How the economy influences the rate of interest
In the constantly fluctuating economy, if you want to make the most of your savings, then you need to put your money in the bank at the right time. You can only understand the optimum time for investment by studying the factors that influence the interest rates. There are numerous factors that pull the strings of bank interest rates. One of the major factors is, of course, the economy of the United States. When the bank is doing well and is in a position to pay high returns, the rate of interest will be high. Banks first focus on sustenance. Whatever excess they are left with is distributed in the form of interest rates. For the banks to do well, the economy has to be strong and so, invest your money when the economy of United States is on an upward swing.
Demand for loans
Banks make money through interests that they receive from loans and mortgages that they provide to people. So, when there are a large number of people demanding more loans, it implies that banks receive higher incomes and hence, the rate of interest will be high. Again, the economy of the country comes into play. When the economy is strong, people can spend more and be able to pay interests for the loans that they receive. Further, banks provide loans only after ensuring that the borrower is capable of paying it back.

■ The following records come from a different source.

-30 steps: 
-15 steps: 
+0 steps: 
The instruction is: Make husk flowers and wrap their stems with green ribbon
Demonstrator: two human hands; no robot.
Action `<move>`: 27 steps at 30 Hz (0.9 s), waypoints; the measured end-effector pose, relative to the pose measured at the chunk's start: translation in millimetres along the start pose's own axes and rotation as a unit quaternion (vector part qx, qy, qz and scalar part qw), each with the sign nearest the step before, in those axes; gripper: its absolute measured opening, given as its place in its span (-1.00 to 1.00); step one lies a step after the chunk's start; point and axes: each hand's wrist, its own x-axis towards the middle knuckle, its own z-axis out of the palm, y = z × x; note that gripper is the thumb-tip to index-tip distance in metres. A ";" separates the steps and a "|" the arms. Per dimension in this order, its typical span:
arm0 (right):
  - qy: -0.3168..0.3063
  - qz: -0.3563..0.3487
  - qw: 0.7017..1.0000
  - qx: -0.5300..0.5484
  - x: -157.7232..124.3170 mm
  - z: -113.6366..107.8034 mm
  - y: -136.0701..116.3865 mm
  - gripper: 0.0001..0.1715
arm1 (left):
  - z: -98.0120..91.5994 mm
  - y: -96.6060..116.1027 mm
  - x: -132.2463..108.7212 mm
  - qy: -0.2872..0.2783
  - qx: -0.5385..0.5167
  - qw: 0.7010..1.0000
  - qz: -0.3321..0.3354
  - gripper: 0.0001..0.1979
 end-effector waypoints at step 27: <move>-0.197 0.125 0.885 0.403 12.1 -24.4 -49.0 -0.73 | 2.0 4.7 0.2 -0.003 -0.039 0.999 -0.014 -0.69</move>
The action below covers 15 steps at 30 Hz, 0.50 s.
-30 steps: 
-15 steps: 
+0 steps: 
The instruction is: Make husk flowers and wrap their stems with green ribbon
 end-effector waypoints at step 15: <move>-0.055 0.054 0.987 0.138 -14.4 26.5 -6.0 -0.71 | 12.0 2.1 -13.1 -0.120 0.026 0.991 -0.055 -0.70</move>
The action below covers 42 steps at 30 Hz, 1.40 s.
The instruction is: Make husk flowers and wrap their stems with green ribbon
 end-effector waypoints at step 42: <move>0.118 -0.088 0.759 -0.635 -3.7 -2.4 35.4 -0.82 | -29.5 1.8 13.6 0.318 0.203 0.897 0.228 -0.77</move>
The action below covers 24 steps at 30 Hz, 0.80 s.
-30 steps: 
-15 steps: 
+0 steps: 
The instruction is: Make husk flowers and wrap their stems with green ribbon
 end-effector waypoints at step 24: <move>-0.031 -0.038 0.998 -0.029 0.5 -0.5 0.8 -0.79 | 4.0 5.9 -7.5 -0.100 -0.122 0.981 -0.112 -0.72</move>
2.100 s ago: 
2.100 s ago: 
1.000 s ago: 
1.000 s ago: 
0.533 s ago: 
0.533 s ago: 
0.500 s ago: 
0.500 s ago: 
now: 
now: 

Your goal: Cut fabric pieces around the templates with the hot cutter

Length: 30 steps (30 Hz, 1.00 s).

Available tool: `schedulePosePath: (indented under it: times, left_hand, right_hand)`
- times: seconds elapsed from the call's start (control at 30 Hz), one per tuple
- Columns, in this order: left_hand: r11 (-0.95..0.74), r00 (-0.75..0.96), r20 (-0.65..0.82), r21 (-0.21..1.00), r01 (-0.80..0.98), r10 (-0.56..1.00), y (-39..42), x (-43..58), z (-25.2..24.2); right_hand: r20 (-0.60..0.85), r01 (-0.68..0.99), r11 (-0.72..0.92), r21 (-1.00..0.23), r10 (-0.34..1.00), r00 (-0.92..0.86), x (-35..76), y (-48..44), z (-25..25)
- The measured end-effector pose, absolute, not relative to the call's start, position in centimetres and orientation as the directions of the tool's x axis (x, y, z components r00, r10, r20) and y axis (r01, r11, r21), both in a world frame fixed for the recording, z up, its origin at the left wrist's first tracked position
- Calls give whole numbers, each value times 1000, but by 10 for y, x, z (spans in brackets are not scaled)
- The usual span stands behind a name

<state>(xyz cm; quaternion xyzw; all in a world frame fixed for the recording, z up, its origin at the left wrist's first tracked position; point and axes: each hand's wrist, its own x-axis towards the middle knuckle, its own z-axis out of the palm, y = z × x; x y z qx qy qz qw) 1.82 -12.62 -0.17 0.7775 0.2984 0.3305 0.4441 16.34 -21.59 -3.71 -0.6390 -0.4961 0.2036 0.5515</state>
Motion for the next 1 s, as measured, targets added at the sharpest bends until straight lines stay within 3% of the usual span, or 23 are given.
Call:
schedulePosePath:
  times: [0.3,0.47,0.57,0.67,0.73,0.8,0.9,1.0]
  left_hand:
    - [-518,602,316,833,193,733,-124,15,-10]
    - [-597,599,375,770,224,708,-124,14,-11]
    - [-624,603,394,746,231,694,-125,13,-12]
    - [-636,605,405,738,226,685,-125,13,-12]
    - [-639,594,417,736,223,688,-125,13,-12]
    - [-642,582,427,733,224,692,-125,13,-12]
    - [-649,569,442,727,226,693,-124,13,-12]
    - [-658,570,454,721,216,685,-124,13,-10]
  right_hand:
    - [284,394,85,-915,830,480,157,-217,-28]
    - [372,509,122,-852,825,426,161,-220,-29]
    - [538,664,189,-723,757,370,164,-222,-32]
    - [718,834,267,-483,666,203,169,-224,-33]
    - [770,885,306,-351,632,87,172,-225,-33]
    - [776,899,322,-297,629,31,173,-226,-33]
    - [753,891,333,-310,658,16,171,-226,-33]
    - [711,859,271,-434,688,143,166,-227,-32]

The incomes of people of the US are steady and their jobs are guaranteed when economy is doing good.
Inflation effects the rate of interest
Pressure of inflation on the nation severely affects the rate of interest. Inflation refers to the condition when the rates of all goods and commodities in the country escalate. So, potential borrowers put their plans for taking a loan on the back burner. They prefer for the economy to recover and inflation to dip so that their standard of living can increase and they can afford to take loans. Having to shell out huge amounts for basic commodities such as food and gas implies a fall in interest rates. Owing to inflation the rate of interest decreases for those who invest their money, the rate increases for those who take loans. Understanding the various factors that effect the rate of interest will help you choose the right time to invest and have some good security for your retirement.